Apart from the year I spent out of Lagos for NYSC, I’ve largely been at home since COVID hit. I work from home, and I’m not the most social person. So I’m considering getting a dog. Not strongly considering, just consistently. But dogs are expensive to get and maintain, and I’m no Dangote. And I’m busy.

So when my dad brought Jack home five months ago, you’d imagine I’d be happy. I wanted a dog, and now I was getting one. Nope. 

I’d met Jack before. Sometime in early 2021 when he was a puppy. He was my dad’s pet in Abeokuta, where he worked. But my dad turned 60 and retired in June [2022]. He left Jack with his neighbours for about a month and came home to rest. By the time he returned to pack some of his stuff, Jack was a skeleton. He’d been poorly treated, beaten and malnourished. I don’t think he planned to bring him home, but he couldn’t leave his dog looking like that, so he put him in his car and drove to Lagos. 

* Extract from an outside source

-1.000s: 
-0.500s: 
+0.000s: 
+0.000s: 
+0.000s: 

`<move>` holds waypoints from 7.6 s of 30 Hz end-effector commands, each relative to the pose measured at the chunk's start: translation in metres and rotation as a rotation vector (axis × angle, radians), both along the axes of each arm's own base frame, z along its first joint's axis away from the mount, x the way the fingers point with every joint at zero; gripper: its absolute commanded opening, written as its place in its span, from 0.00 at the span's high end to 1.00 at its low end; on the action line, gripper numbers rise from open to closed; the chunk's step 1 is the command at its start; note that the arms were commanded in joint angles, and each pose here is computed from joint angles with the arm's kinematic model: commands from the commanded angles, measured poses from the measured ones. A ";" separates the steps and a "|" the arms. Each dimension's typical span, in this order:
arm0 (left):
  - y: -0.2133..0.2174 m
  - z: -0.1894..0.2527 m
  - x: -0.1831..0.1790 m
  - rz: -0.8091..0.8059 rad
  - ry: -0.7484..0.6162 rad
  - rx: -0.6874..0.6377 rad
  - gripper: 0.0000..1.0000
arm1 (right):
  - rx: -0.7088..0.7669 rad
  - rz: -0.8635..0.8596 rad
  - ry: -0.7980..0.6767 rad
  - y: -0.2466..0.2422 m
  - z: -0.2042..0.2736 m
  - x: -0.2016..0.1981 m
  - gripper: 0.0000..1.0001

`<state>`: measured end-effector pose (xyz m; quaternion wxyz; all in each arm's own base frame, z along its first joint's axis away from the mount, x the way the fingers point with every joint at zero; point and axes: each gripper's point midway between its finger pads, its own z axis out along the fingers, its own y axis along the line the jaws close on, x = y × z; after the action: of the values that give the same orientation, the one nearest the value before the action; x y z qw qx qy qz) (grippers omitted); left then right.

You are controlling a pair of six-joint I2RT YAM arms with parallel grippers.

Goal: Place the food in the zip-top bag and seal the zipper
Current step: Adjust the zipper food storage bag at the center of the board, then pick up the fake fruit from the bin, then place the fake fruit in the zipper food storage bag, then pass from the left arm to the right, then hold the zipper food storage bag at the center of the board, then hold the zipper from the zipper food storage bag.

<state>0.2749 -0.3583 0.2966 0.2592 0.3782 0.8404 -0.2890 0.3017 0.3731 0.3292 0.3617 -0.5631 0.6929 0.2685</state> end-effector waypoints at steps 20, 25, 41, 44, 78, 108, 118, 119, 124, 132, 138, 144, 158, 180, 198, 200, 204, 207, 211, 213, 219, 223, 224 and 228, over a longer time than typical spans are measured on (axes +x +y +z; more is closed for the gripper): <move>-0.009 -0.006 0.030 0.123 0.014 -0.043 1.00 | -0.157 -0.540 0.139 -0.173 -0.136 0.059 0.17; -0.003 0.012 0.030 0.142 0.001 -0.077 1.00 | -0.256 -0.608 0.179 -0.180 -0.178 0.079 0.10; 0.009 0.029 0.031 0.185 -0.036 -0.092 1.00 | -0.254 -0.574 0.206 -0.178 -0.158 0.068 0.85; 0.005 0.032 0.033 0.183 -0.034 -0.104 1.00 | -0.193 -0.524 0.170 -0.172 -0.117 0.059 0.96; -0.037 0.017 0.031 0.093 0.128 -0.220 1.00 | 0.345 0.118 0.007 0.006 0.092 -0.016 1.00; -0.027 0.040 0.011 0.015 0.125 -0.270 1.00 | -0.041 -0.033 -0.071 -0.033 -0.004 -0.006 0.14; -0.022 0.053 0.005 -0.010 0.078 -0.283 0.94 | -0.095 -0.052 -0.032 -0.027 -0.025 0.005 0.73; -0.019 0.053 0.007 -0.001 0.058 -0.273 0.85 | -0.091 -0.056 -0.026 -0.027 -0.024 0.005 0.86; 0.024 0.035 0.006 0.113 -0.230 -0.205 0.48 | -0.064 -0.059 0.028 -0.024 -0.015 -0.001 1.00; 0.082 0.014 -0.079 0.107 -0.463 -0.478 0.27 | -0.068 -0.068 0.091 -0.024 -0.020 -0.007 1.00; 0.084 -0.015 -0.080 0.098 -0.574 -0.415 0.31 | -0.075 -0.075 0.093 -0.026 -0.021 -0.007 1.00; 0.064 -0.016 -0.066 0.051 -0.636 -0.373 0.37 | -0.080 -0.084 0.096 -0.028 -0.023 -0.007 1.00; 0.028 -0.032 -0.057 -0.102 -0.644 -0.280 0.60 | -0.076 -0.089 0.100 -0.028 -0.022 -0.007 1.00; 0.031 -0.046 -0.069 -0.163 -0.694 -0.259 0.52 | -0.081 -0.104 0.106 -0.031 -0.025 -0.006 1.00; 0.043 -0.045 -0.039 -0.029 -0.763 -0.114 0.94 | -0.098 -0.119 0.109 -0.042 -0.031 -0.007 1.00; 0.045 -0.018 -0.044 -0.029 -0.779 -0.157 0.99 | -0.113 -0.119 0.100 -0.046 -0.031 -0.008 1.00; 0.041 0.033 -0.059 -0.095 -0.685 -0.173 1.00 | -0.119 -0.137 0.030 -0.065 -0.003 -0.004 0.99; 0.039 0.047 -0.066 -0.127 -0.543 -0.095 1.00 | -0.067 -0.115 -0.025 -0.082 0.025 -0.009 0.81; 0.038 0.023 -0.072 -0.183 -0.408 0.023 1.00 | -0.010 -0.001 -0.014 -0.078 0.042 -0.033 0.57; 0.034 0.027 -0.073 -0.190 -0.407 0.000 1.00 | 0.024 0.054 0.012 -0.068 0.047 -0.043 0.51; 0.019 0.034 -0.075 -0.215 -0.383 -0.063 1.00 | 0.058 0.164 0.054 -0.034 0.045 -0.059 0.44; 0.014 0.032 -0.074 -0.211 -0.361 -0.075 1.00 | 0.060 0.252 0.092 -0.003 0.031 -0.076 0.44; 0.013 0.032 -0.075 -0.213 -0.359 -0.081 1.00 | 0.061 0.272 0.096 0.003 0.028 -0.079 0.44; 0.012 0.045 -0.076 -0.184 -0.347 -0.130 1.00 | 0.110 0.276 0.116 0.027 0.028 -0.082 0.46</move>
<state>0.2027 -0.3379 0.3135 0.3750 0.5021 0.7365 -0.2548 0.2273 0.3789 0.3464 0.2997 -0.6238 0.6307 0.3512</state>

The first thing I had to do when I saw Jack was clean up his vomit because he’d gotten carsick and puked all over the back seat. He was skinny and weak. I pitied him, but I didn’t accept him. All my life, when I dreamt of having my dog, I didn’t think I’d have to nurture him back to life. I thought of choosing my own dog breeds, getting them as puppies, naming and training them into the image I had in my head. 

Jack is a “local” dog that feels more like a responsibility than a pet. 

He’s afraid of everything. I know he’s been through a lot, but I’ve fed and petted this dog every day for five months. I’ve never beaten him. I don’t shout at him. Why does he still run away when he sees me, or when he sees anyone or anything. We have a farm with six goats, and sometimes, we let them into the compound to do some gardening for us. Jack runs and hides when he sees the goats. 

Maybe if I was younger and had more time on my hands, I’d have the patience to nurture him out of the headspace he’s currently in. But I don’t have to care this much, right? I could just do my daily responsibility — feed him, give him water and call the vet to check on him. But every day, I’m annoyed at the situation. I’m annoyed I actually, finally, have a dog after such a long time, and it’s a dog that runs away when he sees me, that doesn’t understand he’s a pet. It feels weird and wicked to admit this out loud, but I wish Jack wasn’t here.